Эти методы были использованы для разработки первой модели метастазирования нейробластомы рыбок данио. И продемонстрировать, что эта модель может точно повторить многие особенности метастазирования, наблюдаемые у пациентов с высоким риском развития нейробластомы. Основным преимуществом этой метастатической модели рыбок данио является визуализация диссеминации опухоли в режиме реального времени in vivo, чтобы лучше понять, когда и, возможно, как происходит метастазирование.
Этот метод не является специфическим для нейробластомы. Он может быть применен к моделям рыбок данио различных видов рака, если опухолевые клетки могут быть идентифицированы и отслежены, что приводит к множеству возможностей. Для начала разработайте гетерозиготную трансгенную рыбью линию, чрезмерно экспрессирующую как MYCN, так и LMO1 путем скрещивания трансгенных линий MYCN и LMO1.
В один день после оплодотворения используйте стереоскопический флуоресцентный микроскоп, чтобы отсортировать потомство ауткросса для экспрессии EGFP, которая представляет собой положительные точки EGFP. После сортировки изолируйте просоченные эмбрионы в отдельные чашки Петри и пометьте чашки как MYCN положительные или MYCN отрицательные. Визуализируйте и сортируйте эмбрионы обеих групп для экспрессии LMO1 через три-четыре дня после оплодотворения.
Ищите красные флуоресцентные пятна как в верхнем шейном ганглии, так и в не-PSNS дофаминергических нейронных клетках, особенно в продолговатом мозге заднего мозга. Проведите скрининг до того, как эмбрионы достигнут пяти дней после оплодотворения. Затем выделите отсортированную рыбу на четыре группы различных генотипов и пометьте только MYCN, только LMO1, MYCN и LMO1 и дикий тип.
Поднимайте их в одинаковых условиях по стандартным протоколам. Визуализируйте опухоли с помощью стереоскопического флуоресцентного микроскопа, осторожно переворачивая рыб металлическим шпателем с обеих боковых сторон, чтобы увидеть опухоль. После идентификации возможных опухоленосных рыб выделите их в отдельный резервуар с соответствующими метками, которые включают дату рождения, дату скрининга опухоли и генотип.
Через шесть недель после оплодотворения повторите предыдущие шаги для скрининга на опухоленосных рыб и рыб, не неоносных, чтобы подтвердить наличие опухолей для ранее проверенных рыб или выявить новых возможных опухоленосных рыб. Ищите устойчивый или увеличенный размер флуоресцентной положительной массы и подтвержденных опухоленосных рыб. После выявления опухоленосных рыб два раза в неделю контролируйте их за доказательствами миграции опухолевых клеток, которая представляет собой крошечные EGFP или mCherry положительные опухолевые массы, удаленные от первичного места генеза опухоли.

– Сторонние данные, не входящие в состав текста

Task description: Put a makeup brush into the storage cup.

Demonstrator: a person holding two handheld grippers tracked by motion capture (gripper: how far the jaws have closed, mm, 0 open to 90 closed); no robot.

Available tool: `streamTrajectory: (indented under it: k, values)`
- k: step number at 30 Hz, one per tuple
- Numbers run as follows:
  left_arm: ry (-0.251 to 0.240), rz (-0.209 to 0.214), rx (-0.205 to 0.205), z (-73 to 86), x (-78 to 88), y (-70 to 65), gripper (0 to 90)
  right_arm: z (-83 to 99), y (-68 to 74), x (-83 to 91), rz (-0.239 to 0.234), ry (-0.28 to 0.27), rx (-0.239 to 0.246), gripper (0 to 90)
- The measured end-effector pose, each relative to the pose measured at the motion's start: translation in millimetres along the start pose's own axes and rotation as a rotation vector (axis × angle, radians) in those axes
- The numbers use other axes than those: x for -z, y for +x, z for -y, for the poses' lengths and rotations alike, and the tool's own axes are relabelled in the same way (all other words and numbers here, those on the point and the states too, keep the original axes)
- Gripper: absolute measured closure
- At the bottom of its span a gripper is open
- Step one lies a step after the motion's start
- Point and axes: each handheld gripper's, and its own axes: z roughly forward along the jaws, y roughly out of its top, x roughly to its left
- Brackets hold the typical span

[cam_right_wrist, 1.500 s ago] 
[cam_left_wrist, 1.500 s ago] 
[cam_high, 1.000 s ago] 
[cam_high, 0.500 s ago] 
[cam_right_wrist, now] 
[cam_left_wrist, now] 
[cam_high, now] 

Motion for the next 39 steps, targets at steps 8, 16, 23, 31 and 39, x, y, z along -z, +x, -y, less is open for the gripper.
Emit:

Выделите этих рыб в отдельные резервуары по мере необходимости и нанесите соответствующую маркировку, чтобы указать на возможные метастазы. После интерпретации гетерозиготного MYCN у рыб LMO1 и при сортировке их потомства экспрессия EGFP MYCN была заметна в дофаминергических нейрональных клетках без PSNS в один день после оплодотворения. Напротив, экспрессия LMO1 была заметна как в клетках PSNS, так и в не-PSNS дофаминергических нейрональных клетках.
Флуоресцентные положительные опухолевые массы были обнаружены в тканях органов, удаленных от первичного участка опухоли у сложных трансгенных рыб с гиперэкспрессией как MYCN, так и LMO1, но не у трансгенных рыб с экспрессией только MYCN. Окрашивание H & E хирургических участков показывает, что первичная опухоль возникла из области межпочечной железы, эквивалента рыбки данио надпочечников человека, которая является наиболее распространенным местом первичного заболевания у пациентов с нейробластомой. Опухолевые массы, удаленные от межпочечной железы, были обнаружены в нескольких областях, включая дистальную часть почки, орбиту, жабры, селезенку и внутреннюю стенку предсердной камеры сердца.
Подтверждена линия нейробластов PSNS опухолевых клеток при первичной опухоли и всех метастатических участках. Значительно увеличенные количества и увеличенная толщина окрашенных PSR коллагеновых волокон были обнаружены в опухолях MYCN LMO1 по сравнению с опухолями, экспрессирующими только MYCN. После использования этой процедуры может быть применен скрининг лекарств и тестирование новых методов лечения рака, что потенциально может привести к разработке альтернативных агентов для профилактики и лечения метастатического рака.